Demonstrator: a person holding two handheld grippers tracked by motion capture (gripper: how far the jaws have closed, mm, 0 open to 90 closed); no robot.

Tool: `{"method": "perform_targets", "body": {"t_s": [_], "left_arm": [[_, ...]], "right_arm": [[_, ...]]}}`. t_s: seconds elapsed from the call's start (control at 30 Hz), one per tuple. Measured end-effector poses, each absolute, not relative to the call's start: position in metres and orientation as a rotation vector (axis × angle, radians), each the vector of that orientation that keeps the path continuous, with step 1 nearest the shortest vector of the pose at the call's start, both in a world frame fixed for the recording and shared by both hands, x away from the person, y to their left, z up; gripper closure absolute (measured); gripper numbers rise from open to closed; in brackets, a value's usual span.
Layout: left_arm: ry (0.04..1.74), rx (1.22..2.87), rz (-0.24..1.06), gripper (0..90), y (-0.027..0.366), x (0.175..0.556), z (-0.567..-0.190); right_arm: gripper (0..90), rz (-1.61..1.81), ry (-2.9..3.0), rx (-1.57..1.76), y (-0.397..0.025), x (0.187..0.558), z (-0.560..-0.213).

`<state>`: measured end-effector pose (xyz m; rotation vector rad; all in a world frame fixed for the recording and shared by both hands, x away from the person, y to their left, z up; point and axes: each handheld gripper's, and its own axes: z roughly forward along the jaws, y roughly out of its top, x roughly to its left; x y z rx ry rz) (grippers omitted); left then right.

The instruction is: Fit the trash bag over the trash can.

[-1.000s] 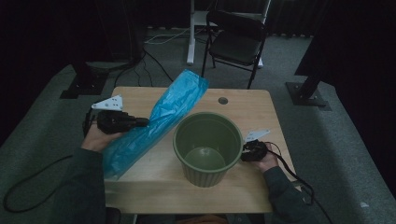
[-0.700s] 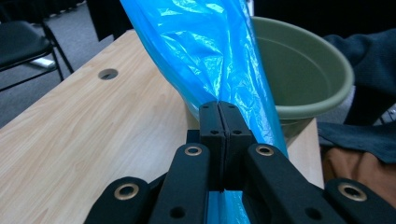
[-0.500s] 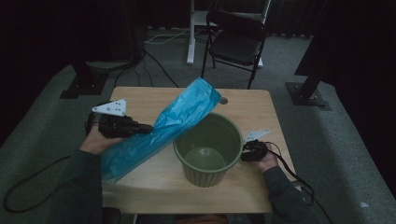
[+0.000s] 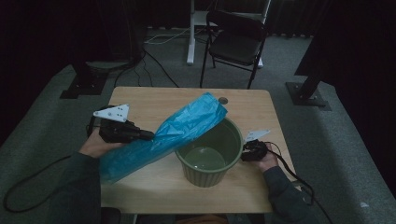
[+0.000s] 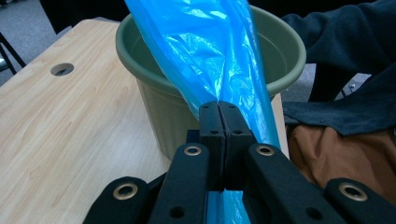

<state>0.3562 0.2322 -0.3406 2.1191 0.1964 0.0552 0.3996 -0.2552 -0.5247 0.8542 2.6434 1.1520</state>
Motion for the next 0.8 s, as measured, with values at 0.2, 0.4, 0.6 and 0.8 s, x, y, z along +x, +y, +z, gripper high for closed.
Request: {"method": "perform_targets", "body": {"t_s": [0.2, 0.4, 0.6, 0.8], "left_arm": [[0.132, 2.15, -0.022, 89.0, 0.223, 0.352, -0.348], [0.091, 2.197, -0.087, 88.8, 0.215, 0.353, -0.351], [0.103, 2.195, -0.086, 87.2, 0.217, 0.354, -0.35], [0.125, 2.201, -0.063, 85.8, 0.217, 0.356, -0.347]], "right_arm": [[60.0, 1.155, 2.637, 0.851, -0.256, 0.4, -0.524], [60.0, 1.151, 2.64, 0.843, -0.255, 0.4, -0.524], [60.0, 1.163, 2.624, 0.847, -0.257, 0.4, -0.521], [60.0, 1.164, 2.62, 0.845, -0.258, 0.4, -0.52]]}}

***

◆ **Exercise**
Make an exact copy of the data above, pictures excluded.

◆ **Task answer**
Demonstrator: a person holding two handheld grippers tracked by motion capture (gripper: how far the jaws have closed, mm, 0 open to 90 closed); no robot.

Tool: `{"method": "perform_targets", "body": {"t_s": [_], "left_arm": [[_, ...]], "right_arm": [[_, ...]]}}`. t_s: seconds elapsed from the call's start (control at 30 Hz), one per tuple. Measured end-effector poses, each absolute, not relative to the call's start: position in metres and orientation as a rotation vector (axis × angle, radians), each the vector of that orientation that keeps the path continuous, with step 1 nearest the shortest vector of the pose at the call's start, both in a world frame fixed for the recording and shared by both hands, x away from the person, y to their left, z up; gripper closure absolute (measured); gripper numbers rise from open to closed; in brackets, a value's usual span.
Layout: left_arm: ry (0.04..1.74), rx (1.22..2.87), rz (-0.24..1.06), gripper (0..90), y (-0.027..0.366), x (0.175..0.556), z (-0.567..-0.190); right_arm: gripper (0..90), rz (-1.61..1.81), ry (-2.9..3.0), rx (-1.57..1.76), y (-0.397..0.025), x (0.187..0.558), z (-0.560..-0.213).

`<state>`: measured end-effector pose (xyz m; rotation vector rad; all in a world frame fixed for the recording and shared by both hands, x away from the person, y to their left, z up; point and axes: each handheld gripper's, and its own axes: z roughly forward along the jaws, y roughly out of its top, x roughly to its left; x y z rx ry rz) (grippers omitted); left then right.

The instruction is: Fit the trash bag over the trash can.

[-1.000s] 
[-0.700s] 
[-0.500s] 
[+0.000s] 
[+0.000s] 

<state>0.3562 0.2322 -0.3406 2.1191 0.1964 0.0552 0.3996 -0.2552 -0.5247 0.8542 2.6434 1.1520</state>
Motion for the next 0.8 s, as measured, with values at 0.2, 0.4, 0.6 and 0.8 s, x, y, z along +x, +y, +z, gripper high for closed.
Request: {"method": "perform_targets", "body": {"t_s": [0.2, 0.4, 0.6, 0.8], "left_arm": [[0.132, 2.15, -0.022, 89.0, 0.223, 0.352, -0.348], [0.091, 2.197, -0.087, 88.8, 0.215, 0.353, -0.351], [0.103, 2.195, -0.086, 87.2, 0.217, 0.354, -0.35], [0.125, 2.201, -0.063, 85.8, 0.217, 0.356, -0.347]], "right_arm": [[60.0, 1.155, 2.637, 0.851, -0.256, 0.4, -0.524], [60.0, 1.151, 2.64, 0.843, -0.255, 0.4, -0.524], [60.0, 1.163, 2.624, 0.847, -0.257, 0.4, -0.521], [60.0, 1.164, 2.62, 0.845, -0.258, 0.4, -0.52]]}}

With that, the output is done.